As medicações atualmente utilizadas apenas amenizam os sintomas, que se agravam com a evolução da doença
Uma série de experimentos conduzidos na Universidade Federal do Rio de Janeiro (UFRJ), indica que uma medicação aprovada em 2005 para tratar o diabetes tipo 2 parece deter e até reverter o avanço do Alzheimer. As medicações atualmente utilizadas apenas amenizam os sintomas, que se agravam com a evolução da doença.
Em um artigo publicado no Journal of Clinical Investigation, o grupo de cientistas brasileiros demonstrou que o medicamento exenatida-4 exerce um efeito protetor sobre os neurônios, as células cerebrais responsáveis pelo transporte e pelo armazenamento de informações, em geral danificadas no Alzheimer. Administrada a camundongos geneticamente alterados para apresentar os efeitos típicos da doença neurodegenerativa, a exenatida reverteu os danos no cérebro e melhorou a memória dos roedores. Resultados semelhantes estão sendo observados nos experimentos ainda em andamento com macacos cinomolgos, realizados no laboratório da Queen' s University, no Canadá.
" Somos muito cautelosos" , diz a neurocientista coordenadora da pesquisa, Fernanda De Felice. " Mas acredito que tenhamos novos resultados em mais um ou dois anos." Estudos feitos no Brasil e no exterior na última década tornam cada vez mais evidente que as duas enfermidades compartilham um mecanismo bioquímico comum.
Anos atrás o grupo do Laboratório de Doenças Neurodegenerativas da UFRJ, coordenado por Fernanda, demonstrou haver um elo em comum entre diabetes e Alzheimer: o aproveitamento inadequado da insulina, hormônio produzido pelo pâncreas. Na maioria dos tecidos do corpo, a insulina ajuda as células a extrair do sangue a glicose (um tipo de açúcar) e a convertê-la em energia. No cérebro, porém, sua ação é diferente. Ao aderir a uma proteína da superfície dos neurônios, a insulina desencadeia as reações químicas que levam à aquisição e à consolidação da memória.
No trabalho do Journal of Clinical Investigation, os pesquisadores explicam agora como a incapacidade de usar a insulina fenômeno chamado resistência à insulina se instala no cérebro. Assim como no diabetes, a resistência à insulina surge no Alzheimer como consequência de uma inflamação.

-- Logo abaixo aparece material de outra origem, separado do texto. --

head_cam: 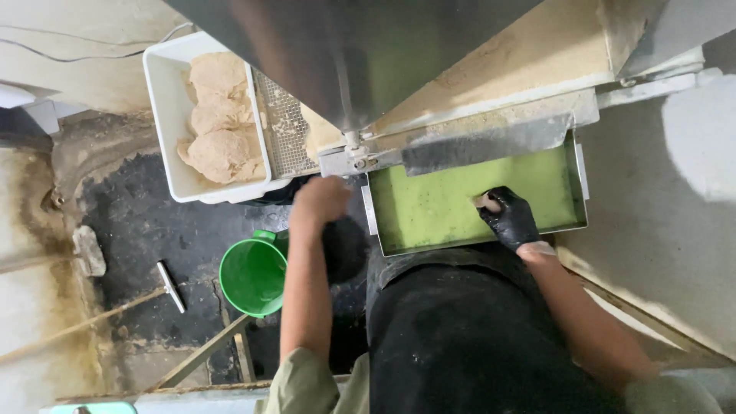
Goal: Breading chicken pieces by dipping them in a liquid coating and feeding them into an industrial breading machine.
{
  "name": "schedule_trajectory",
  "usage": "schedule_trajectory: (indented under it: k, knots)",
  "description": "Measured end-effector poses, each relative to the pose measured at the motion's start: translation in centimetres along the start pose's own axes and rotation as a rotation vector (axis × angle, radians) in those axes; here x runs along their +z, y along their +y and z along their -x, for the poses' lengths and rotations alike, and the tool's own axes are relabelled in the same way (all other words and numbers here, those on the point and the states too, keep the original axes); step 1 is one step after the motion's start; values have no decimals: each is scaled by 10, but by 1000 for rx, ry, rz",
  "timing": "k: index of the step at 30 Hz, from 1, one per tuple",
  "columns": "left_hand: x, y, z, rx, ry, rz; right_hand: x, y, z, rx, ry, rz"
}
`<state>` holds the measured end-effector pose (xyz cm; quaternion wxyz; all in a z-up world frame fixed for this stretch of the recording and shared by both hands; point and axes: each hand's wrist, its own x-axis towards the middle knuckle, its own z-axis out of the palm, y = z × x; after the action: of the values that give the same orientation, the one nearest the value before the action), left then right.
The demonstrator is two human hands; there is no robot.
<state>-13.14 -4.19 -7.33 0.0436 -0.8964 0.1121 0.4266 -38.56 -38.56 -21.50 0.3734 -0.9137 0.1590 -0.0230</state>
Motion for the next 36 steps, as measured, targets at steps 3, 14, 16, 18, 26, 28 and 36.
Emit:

Testes com células e com camundongos, feitos pelas pesquisadoras Theresa Bomfim e Leticia Forny-Germano, e com cinomolgos, realizados por Jordano Brito-Moreira, demonstraram que pequenos aglomerados de um peptídeo os oligômeros beta-amiloide, formados nos estágios iniciais do Alzheimer estimulam a produção de uma molécula sinalizadora da inflamação que bloqueia o efeito da insulina. " A insulina se conecta ao receptor na superfície dos neurônios, mas a informação que ela emite não segue adiante" , explica Fernanda.
Ela ainda não sabe como o beta-amiloide estimula a produção de moléculas inflamatórias. Mas tanto seu grupo e como o de Konrad Talbot, da Universidade da Pensilvânia, que também publicou um artigo no dia 23/3 no Journal of Clinical Investigation, já observaram que essas mesmas moléculas se encontram em níveis muito mais elevados no cérebro de pessoas com Alzheimer do que no daquelas sem a doença. Com a exenatida, Fernanda e sua equipe conseguiram restituir a sinalização da insulina nos neurônios. " Queríamos fazer um trabalho que tivesse a possibilidade de se transformar rapidamente em uma aplicação clínica para essa doença devastadora" , conclui.